É vero che le è sempre piaciuta la voce di Mina?

Con Liza Minnelli, ascoltavamo le sue canzoni, la volevamo a Los Angeles, ma lei odiava l’aereo. So che ultimamente mi ha dedicato un album “L’Allieva. Sinatra song book”, dove canta le mie canzoni. Mina è senza ombra di dubbio una delle più grandi cantanti del mondo.

E così, mentre gli orchestrali, finita la pausa caffè, iniziavano ad accordare gli strumenti per la registrazione di turno, ci siamo lasciati con un saluto rapido, sfiorando appena la sua mano. Un gesto che porterò sempre nei miei ricordi, così com’era accaduto a Roma e come faceva con tutti: le dita chiuse, quasi a proteggersi, prima di scomparire dietro un enorme microfono. Io, intanto, percorsi a ritroso quel corridoio verso l’uscita, dove, sulla parete di destra, troneggia la sua fotografia accanto a quella di Nat King Cole.

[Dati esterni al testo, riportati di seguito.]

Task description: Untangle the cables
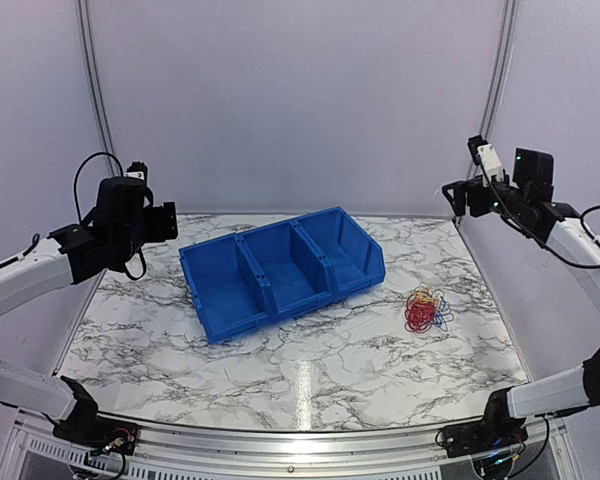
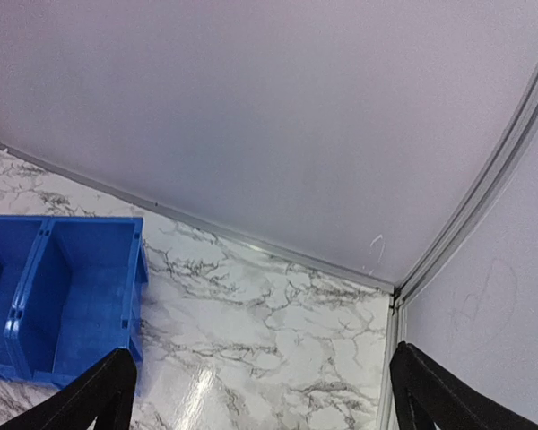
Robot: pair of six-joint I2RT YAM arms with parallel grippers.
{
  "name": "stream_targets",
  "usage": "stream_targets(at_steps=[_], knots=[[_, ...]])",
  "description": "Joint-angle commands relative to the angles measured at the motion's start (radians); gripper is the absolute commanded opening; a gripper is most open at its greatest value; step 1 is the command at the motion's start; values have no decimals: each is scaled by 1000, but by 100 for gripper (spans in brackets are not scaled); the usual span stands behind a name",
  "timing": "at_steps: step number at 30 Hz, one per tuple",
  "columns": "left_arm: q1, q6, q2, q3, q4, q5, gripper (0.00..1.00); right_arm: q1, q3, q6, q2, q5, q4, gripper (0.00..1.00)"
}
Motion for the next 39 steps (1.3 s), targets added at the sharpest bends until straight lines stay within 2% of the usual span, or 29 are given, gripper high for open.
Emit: stream_targets(at_steps=[1,5,9,15,22,27,33,39], knots=[[55,40,-51,-106,150,107,92,-3,-150,26,-68,33,114,99],[86,86,-93,-223,242,191,86,-4,-314,19,-123,38,175,99],[76,148,-135,-316,319,256,80,-5,-466,-75,-185,-41,224,99],[-17,178,-169,-369,401,396,69,-6,-580,-201,-206,-145,211,99],[-238,200,-36,-286,458,494,64,-10,-569,-268,-161,-205,169,98],[-384,160,150,-150,483,517,63,-14,-464,-333,-112,-205,14,96],[-507,69,344,-32,502,558,60,-19,-366,-368,9,-180,-132,95],[-592,18,472,27,511,618,59,-70,-318,-357,127,-176,-181,95]])
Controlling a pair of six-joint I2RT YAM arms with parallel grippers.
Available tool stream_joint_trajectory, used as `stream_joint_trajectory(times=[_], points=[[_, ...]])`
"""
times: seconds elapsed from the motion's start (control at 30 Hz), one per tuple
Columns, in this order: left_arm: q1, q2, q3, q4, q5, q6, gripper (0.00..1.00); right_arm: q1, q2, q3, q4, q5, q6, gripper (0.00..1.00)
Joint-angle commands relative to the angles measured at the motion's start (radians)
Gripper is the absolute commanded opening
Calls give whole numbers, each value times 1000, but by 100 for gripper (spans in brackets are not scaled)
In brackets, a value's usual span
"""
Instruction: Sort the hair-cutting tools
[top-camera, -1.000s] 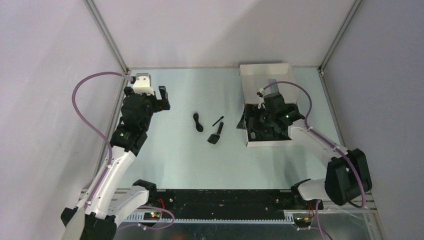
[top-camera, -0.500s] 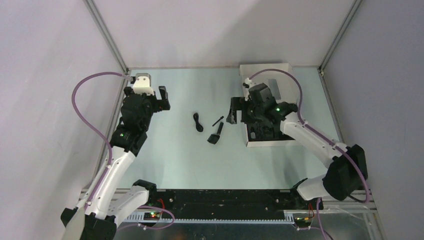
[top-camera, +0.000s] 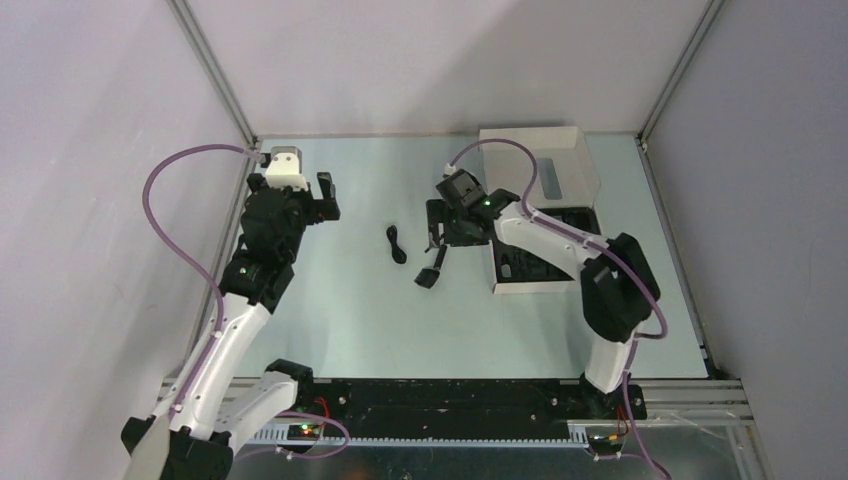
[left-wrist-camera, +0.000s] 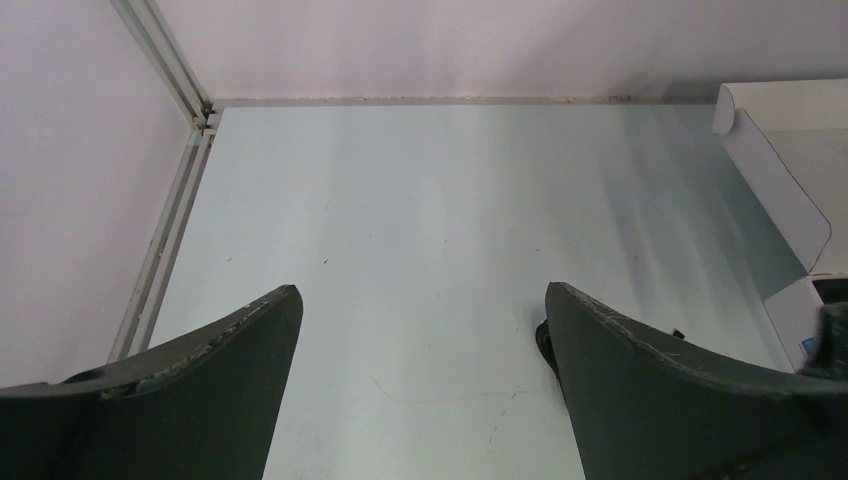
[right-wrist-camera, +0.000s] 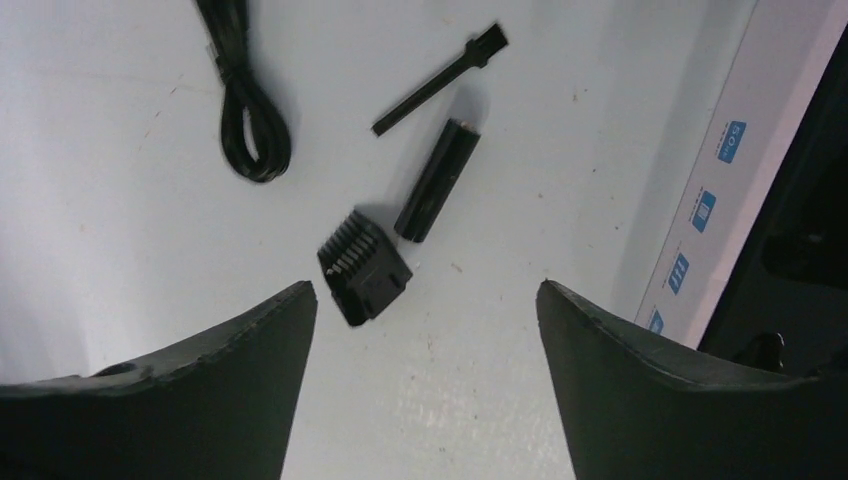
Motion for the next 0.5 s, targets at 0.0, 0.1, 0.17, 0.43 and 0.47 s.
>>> stream_joint_trajectory(times=[0.0, 0.1, 0.17, 0.43, 0.47], points=[[-5, -22, -8, 47, -8, 21, 98, 5, 86, 110, -28, 85, 86, 81], [-7, -29, -9, 49, -8, 22, 98, 5, 152, 143, -35, 104, 118, 70], [-8, -31, -10, 50, -9, 24, 98, 5, 184, 159, -36, 108, 133, 62], [-17, -38, -11, 50, -5, 25, 98, 5, 269, 179, -1, 87, 180, 46], [-17, -39, -12, 50, -5, 24, 98, 5, 279, 182, 5, 83, 184, 46]])
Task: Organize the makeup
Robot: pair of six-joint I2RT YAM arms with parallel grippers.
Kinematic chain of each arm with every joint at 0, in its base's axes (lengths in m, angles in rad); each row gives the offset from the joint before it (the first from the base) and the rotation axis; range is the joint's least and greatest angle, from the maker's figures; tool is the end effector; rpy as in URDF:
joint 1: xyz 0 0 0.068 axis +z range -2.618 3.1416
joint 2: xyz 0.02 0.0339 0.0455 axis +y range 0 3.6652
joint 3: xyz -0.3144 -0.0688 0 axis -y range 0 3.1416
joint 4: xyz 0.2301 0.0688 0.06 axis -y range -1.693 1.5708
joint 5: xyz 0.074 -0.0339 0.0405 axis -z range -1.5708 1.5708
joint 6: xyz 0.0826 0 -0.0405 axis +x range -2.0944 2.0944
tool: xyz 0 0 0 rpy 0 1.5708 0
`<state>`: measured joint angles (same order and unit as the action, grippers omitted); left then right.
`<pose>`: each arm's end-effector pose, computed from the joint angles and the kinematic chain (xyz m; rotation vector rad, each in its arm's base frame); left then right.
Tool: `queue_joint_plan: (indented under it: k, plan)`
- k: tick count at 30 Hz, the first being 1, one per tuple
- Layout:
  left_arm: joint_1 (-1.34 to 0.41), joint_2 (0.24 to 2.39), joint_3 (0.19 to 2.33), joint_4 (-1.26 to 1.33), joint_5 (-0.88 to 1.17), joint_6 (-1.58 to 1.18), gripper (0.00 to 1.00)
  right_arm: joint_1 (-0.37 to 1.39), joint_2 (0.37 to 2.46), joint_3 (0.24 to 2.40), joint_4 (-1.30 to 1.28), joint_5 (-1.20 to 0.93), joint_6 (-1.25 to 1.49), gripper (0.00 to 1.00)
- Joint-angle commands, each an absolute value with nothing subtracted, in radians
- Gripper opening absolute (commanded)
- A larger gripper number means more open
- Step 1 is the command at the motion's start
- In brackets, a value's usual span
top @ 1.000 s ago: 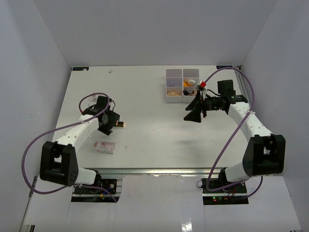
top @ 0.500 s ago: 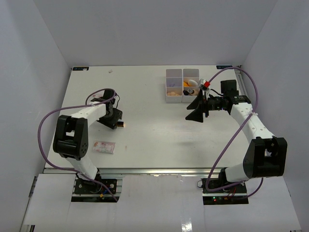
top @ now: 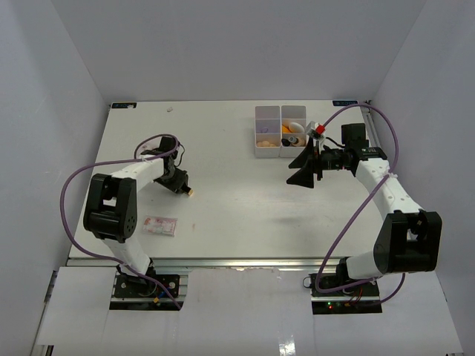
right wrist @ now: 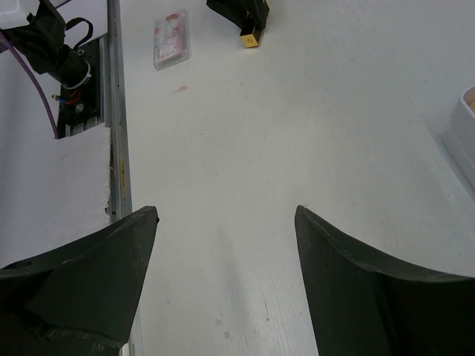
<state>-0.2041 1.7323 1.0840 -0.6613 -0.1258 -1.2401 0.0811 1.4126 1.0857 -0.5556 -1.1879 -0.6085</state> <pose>0.3257 -0.0568 0.1820 -1.4371 2.4739 -0.1132 0.2672 0.0986 0.3259 -1.1129 1.6903 1.0986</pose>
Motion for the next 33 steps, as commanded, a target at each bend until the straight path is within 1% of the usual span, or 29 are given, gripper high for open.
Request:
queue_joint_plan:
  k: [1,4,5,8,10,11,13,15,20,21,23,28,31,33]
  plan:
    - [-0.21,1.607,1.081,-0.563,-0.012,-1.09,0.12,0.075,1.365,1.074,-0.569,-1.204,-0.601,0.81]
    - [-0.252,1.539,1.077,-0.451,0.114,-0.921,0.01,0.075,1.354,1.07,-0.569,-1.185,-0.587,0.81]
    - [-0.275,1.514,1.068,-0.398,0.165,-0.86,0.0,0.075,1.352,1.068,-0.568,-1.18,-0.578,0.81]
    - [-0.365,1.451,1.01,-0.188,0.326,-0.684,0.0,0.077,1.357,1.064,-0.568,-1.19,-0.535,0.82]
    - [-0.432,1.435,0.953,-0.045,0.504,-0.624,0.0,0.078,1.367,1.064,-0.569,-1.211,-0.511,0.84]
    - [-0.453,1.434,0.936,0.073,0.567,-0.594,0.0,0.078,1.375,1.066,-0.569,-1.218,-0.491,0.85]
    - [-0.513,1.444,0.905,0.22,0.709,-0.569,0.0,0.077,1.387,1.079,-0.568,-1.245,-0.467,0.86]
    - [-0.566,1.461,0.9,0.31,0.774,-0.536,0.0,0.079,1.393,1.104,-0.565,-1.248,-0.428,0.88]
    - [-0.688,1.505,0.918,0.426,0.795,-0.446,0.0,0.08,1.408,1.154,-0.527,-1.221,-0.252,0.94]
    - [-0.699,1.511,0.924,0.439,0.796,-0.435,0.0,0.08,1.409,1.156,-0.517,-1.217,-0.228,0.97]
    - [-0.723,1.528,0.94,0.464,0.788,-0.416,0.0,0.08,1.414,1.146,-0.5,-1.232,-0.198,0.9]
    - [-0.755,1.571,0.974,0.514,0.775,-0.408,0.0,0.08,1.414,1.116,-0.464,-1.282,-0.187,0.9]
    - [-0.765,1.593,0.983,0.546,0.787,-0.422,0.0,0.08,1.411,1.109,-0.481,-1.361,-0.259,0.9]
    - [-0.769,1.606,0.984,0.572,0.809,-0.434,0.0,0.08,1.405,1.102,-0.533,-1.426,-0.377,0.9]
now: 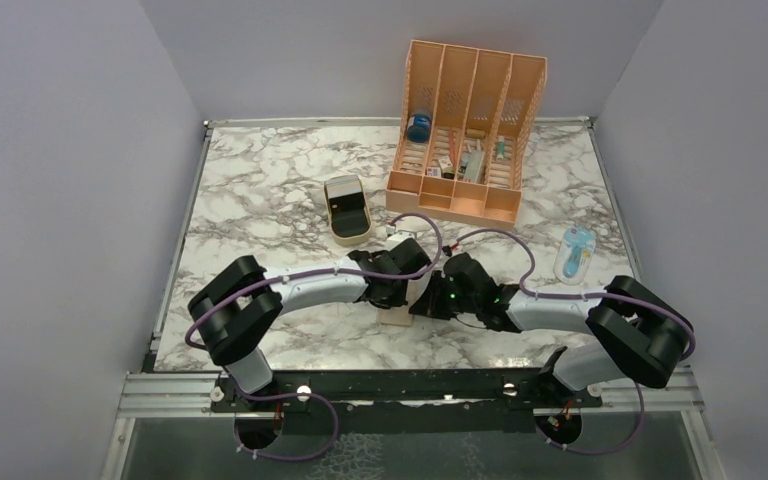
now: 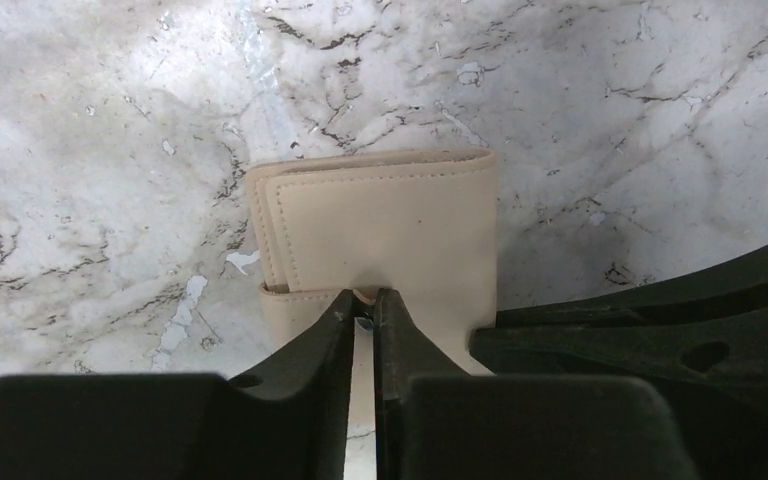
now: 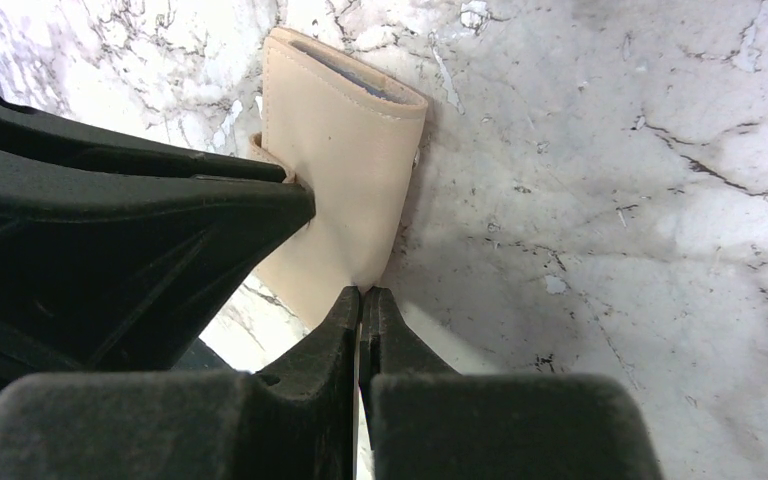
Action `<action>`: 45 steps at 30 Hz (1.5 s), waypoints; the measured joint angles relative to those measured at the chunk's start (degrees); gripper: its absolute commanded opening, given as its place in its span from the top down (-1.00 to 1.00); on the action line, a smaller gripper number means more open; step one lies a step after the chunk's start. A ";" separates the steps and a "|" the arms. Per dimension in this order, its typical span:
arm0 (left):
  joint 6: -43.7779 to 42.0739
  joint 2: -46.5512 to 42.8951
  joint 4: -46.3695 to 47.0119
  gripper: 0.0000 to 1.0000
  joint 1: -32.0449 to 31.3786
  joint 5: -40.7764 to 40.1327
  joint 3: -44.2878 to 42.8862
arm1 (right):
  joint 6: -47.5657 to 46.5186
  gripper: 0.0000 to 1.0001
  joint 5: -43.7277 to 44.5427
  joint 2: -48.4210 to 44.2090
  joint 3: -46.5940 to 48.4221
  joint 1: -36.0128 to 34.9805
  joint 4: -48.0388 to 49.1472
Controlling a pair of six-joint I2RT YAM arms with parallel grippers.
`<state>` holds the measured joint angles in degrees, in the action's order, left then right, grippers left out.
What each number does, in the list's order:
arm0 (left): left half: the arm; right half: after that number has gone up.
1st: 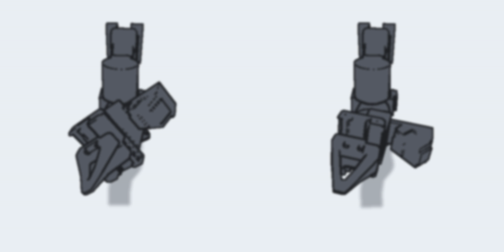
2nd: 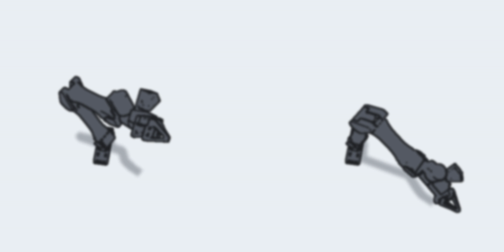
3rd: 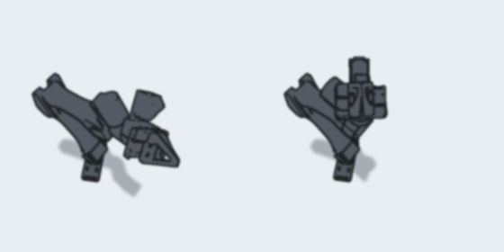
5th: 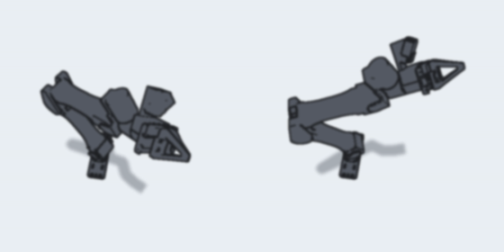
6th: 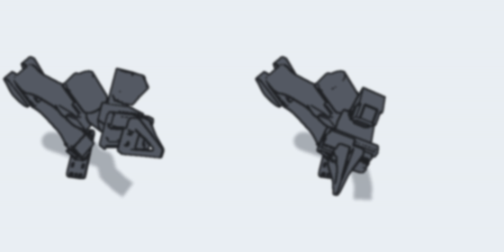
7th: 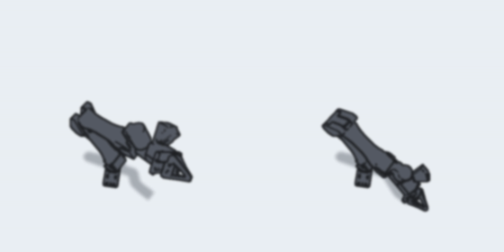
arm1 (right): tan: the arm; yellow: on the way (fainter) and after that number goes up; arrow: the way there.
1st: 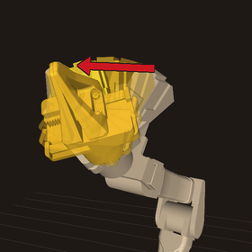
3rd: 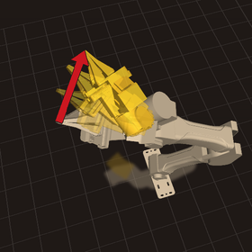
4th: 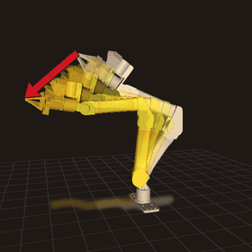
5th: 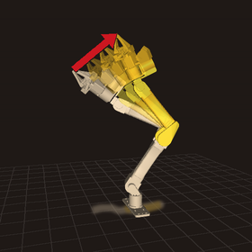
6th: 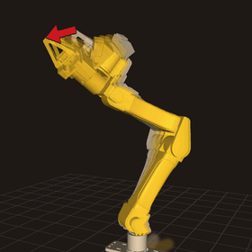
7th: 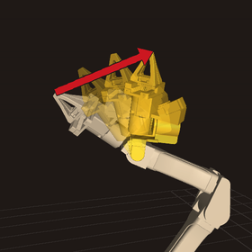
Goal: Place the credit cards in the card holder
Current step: Open the card holder at the center of the board.
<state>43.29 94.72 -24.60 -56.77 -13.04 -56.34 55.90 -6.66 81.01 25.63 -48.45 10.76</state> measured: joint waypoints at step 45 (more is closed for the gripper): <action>9.66 -33.20 13.90 1.00 9.09 13.31 21.99 | -12.68 -0.36 5.70 -0.66 16.46 -6.43 -20.83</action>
<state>52.95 61.52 -10.70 -47.68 0.27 -34.35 43.22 -0.95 80.36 42.09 -54.87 -10.07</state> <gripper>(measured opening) 0.010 0.675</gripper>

 «Il colore blu dei suoi occhi – scrisse Vittorio Zucconi alla sua morte – era il colore blu dell’America old blue eyes, azzurro come l’epoca e il sogno nel quale tutto il mondo si è specchiato per 60 anni». Si narra che quando le palpebre di Frank Sinatra, si chiusero sui suoi occhi azzurri è come se fosse calato il sipario su uno sguardo che aveva illuminato in questo secolo il mito americano.